WHAT YOU ARE ASKED TO DO> Every record below should be printed again exactly, with its pictures removed.

━━ DATA FOR ANALYSIS

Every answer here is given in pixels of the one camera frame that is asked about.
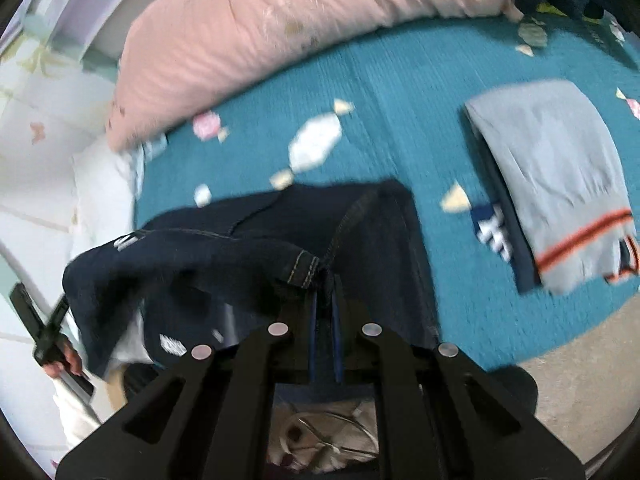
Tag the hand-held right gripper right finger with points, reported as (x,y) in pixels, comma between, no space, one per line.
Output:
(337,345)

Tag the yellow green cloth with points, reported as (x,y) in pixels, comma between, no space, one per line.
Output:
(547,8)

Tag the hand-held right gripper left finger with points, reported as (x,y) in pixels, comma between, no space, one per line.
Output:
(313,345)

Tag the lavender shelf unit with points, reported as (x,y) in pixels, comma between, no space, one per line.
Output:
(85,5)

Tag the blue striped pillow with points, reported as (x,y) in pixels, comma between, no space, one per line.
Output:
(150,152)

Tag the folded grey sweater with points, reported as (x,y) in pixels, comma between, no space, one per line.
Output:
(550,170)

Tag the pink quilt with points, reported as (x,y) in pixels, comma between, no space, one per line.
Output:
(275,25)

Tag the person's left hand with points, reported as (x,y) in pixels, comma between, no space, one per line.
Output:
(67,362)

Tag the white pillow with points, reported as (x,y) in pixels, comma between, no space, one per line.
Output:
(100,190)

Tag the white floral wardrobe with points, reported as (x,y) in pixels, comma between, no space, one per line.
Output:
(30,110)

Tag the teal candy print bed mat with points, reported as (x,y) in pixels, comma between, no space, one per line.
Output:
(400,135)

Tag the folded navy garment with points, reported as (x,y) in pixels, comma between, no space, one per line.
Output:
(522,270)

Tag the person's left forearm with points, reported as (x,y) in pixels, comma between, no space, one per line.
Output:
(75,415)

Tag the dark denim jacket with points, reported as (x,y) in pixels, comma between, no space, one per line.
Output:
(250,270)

━━━━

EXERCISE RESPONSE>
Every answer here is given in pixels of the one camera frame that is asked about.
Tag the hand-held right gripper right finger with points, reported as (x,y) in pixels, comma between, no space, one per line.
Output:
(337,345)

Tag the yellow green cloth with points, reported as (x,y) in pixels, comma between, no space, one per line.
Output:
(547,8)

Tag the hand-held right gripper left finger with points, reported as (x,y) in pixels, comma between, no space, one per line.
Output:
(313,345)

Tag the lavender shelf unit with points, reported as (x,y) in pixels, comma between, no space, one per line.
Output:
(85,5)

Tag the blue striped pillow with points, reported as (x,y) in pixels, comma between, no space, one per line.
Output:
(150,152)

Tag the folded grey sweater with points, reported as (x,y) in pixels, comma between, no space, one per line.
Output:
(550,170)

Tag the pink quilt with points, reported as (x,y) in pixels, comma between, no space, one per line.
Output:
(275,25)

Tag the person's left hand with points, reported as (x,y) in pixels, comma between, no space, one per line.
Output:
(67,362)

Tag the white pillow with points, reported as (x,y) in pixels, comma between, no space, one per line.
Output:
(100,190)

Tag the white floral wardrobe with points, reported as (x,y) in pixels, comma between, no space, one per line.
Output:
(30,110)

Tag the teal candy print bed mat with points, reported as (x,y) in pixels, comma between, no space, one per line.
Output:
(400,135)

Tag the folded navy garment with points, reported as (x,y) in pixels, comma between, no space, one per line.
Output:
(522,270)

Tag the person's left forearm with points, reported as (x,y) in pixels, comma between, no space, one per line.
Output:
(75,415)

Tag the dark denim jacket with points, reported as (x,y) in pixels, comma between, no space, one per line.
Output:
(250,270)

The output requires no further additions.